Postal IG under fire for unusual 'team-building' activities

A government watchdog group and two senators have accused Postal Service Inspector General Karla Corcoran of wasting resources, and want her ousted from her position.

Corcoran "seems to have been too busy wasting her own agency's resources to have been much of a watchdog for the Postal Service," wrote Sens. Byron Dorgan, D-N.D., and Ron Wyden, D-Ore., in a May 1 letter to David Fineman, chairman of the Postal Service's Board of Governors.

The letter recounted whistleblower reports of IG employees building gingerbread houses, dressing up like 1970s-era disco group The Village People and performing stripteases during work hours. The two lawmakers also criticized the amount of waste, fraud and abuse identified by Corcoran's office during her tenure in comparison with her expenditures.

"In 2001, with an IG staff of approximately 725 employees and an IG budget of $117 million, IG Corcoran identified only $56 million of waste at the Postal Service," wrote the senators.

A day earlier, Citizens Against Government Waste, a Washington-based interest group, forwarded a letter to Fineman asking that a new postal inspector general be appointed to replace Corcoran. According to Leslie Paige, the organization's vice president, the move was prompted by reports of "rampant waste, cronyism, questionable management and personnel practices, and substandard performance when it comes to uncovering waste, fraud and abuse."
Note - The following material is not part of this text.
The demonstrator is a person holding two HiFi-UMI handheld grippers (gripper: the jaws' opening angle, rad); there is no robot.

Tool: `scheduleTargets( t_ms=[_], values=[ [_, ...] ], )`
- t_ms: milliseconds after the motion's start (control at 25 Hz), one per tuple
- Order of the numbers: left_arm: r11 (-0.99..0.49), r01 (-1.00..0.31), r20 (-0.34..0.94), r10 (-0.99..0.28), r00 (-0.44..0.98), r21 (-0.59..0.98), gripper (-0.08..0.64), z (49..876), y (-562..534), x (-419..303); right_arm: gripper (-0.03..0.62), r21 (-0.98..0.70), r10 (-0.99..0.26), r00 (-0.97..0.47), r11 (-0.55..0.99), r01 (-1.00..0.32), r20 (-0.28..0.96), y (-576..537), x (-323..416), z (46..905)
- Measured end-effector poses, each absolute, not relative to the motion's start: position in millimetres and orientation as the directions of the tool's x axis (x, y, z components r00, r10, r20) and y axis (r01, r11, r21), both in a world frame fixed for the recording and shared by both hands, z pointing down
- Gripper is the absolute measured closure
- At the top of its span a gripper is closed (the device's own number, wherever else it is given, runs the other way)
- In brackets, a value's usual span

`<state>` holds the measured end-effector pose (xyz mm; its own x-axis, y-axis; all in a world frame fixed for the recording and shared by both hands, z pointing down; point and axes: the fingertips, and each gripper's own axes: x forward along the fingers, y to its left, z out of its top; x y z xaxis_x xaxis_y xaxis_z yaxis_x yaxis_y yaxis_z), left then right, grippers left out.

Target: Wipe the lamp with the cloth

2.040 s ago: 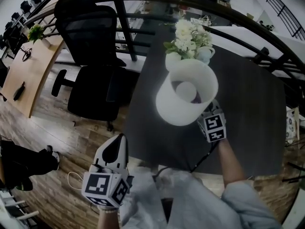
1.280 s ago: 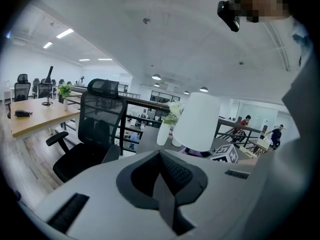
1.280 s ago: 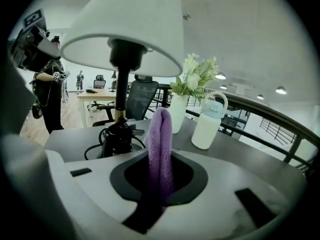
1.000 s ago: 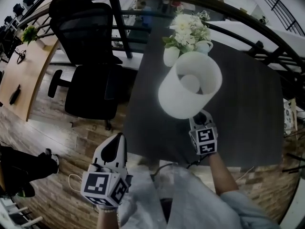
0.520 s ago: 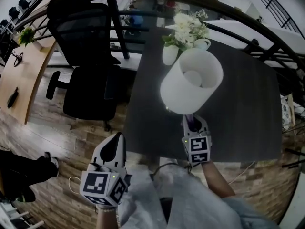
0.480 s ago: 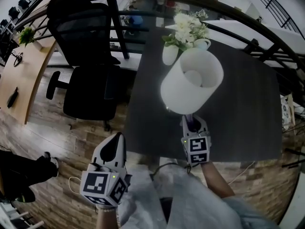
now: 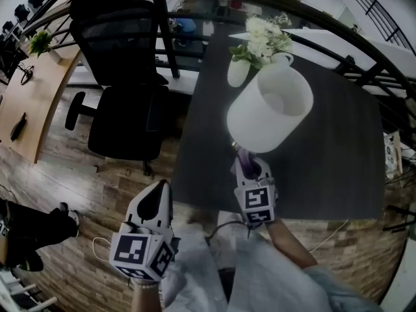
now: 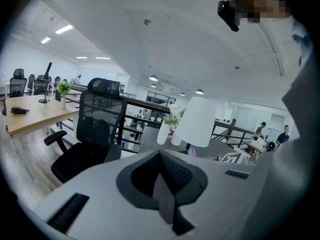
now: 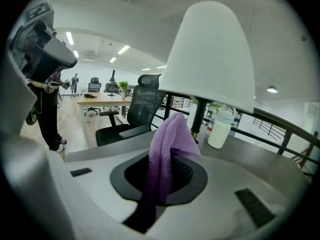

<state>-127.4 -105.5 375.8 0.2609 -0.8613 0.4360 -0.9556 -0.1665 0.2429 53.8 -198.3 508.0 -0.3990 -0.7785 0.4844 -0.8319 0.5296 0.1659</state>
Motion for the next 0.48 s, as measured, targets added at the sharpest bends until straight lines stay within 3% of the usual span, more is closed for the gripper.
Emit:
scheduleTargets(
  t_ms=[480],
  values=[
    [-0.110,-0.969,0.455,-0.867,0.203,0.222,0.549,379,-84,-151,0.541,0.288,-0.776,-0.405,0.578,-0.763,0.484,-231,2,523]
  ],
)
"The [office of inspector general] cannot credibly lay claim to the recovery of huge sums of money, nor are the [office's] audits producing dramatic results in terms of productivity gains or improved practices at the Postal Service," Paige wrote. "It would be a slap in the face of postal ratepayers, who have seen large increases in the price of stamps during those years, to tolerate these rampant abuses until her term expires in January 2004."
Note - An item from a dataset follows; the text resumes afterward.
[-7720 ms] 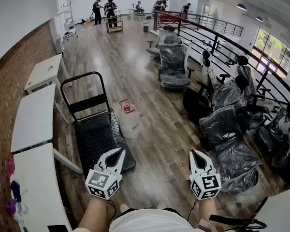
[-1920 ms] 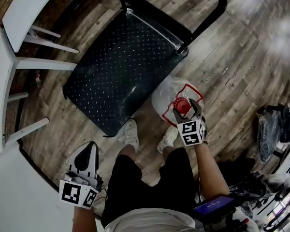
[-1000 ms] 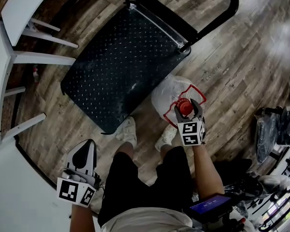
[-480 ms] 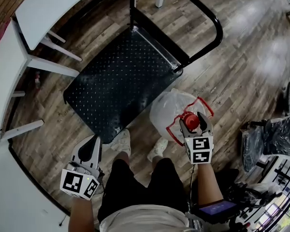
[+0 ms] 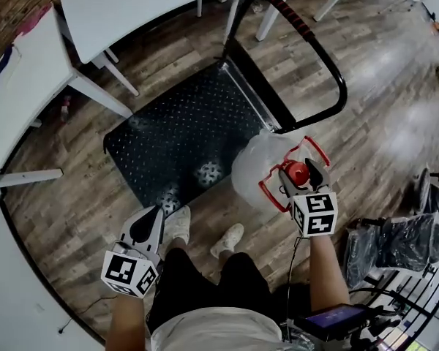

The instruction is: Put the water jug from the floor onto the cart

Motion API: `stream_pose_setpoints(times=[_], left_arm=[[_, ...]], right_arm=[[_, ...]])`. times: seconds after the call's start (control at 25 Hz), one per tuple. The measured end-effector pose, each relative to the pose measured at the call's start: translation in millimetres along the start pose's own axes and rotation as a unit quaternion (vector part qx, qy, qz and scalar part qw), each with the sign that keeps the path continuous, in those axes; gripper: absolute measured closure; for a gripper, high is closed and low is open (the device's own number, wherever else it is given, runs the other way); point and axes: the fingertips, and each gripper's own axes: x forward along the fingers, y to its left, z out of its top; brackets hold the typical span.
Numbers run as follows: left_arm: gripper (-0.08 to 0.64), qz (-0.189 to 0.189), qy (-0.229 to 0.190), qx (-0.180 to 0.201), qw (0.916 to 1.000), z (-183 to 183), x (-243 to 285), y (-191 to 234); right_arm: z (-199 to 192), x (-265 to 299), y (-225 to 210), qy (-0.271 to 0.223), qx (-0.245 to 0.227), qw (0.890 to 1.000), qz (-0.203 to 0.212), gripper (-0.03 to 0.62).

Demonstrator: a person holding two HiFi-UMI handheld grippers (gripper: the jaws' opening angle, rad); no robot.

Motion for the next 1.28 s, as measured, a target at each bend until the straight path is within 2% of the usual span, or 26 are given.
stream_pose_setpoints(times=[0.32,0.56,0.84,1.16,1.28], left_arm=[[0.558,0.053,-0.001,-0.025,0.9983,-12,-35,41],[0.558,0.088,-0.002,-0.035,0.9955,-21,-50,54],[0.558,0.099,0.005,-0.039,0.9943,-23,-59,62],[0.558,0.104,0.010,-0.042,0.9937,-30,-63,69],[0.558,0.103,0.013,-0.046,0.9935,-34,-67,75]], right_arm=[[46,78,8,-0.015,-0.010,1.000,0.005,0.287],[51,134,8,-0.008,0.013,1.000,0.015,0.287],[62,177,25,0.018,0.003,0.999,0.030,0.287],[37,193,34,0.034,-0.001,0.999,0.036,0.287],[32,192,37,0.024,0.000,0.999,0.033,0.287]])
In a written response, Corcoran, who was appointed in 1997, disputed the allegations and said she would not leave her post.

"I have no plans to resign and I stand by the performance of my [office], which has identified more than $2.2 billion in savings and cost avoidance to the U.S. Postal Service and ratepayers over the past six years," she wrote.

According to Corcoran, the IG's office spent $82 million in 2001 and uncovered more than $275 million in waste at the Postal Service. She defended the exercises described by the whistleblowers, saying they were team-building activities.

"While the team-building programs and exercises used by the Postal Service Office of the Inspector General are not typical among other federal inspector general offices, they are practiced by many Fortune 500 companies across all industries and by the U.S. Postal Service as a way to increase productivity."

Sen. Charles Grassley, R-Iowa, has asked the President's Council on Integrity and Efficiency to investigate the postal IG's office. A spokeswoman for Grassley said he was in close communication with both the IG's office and the board, and was not calling for Corcoran's resignation.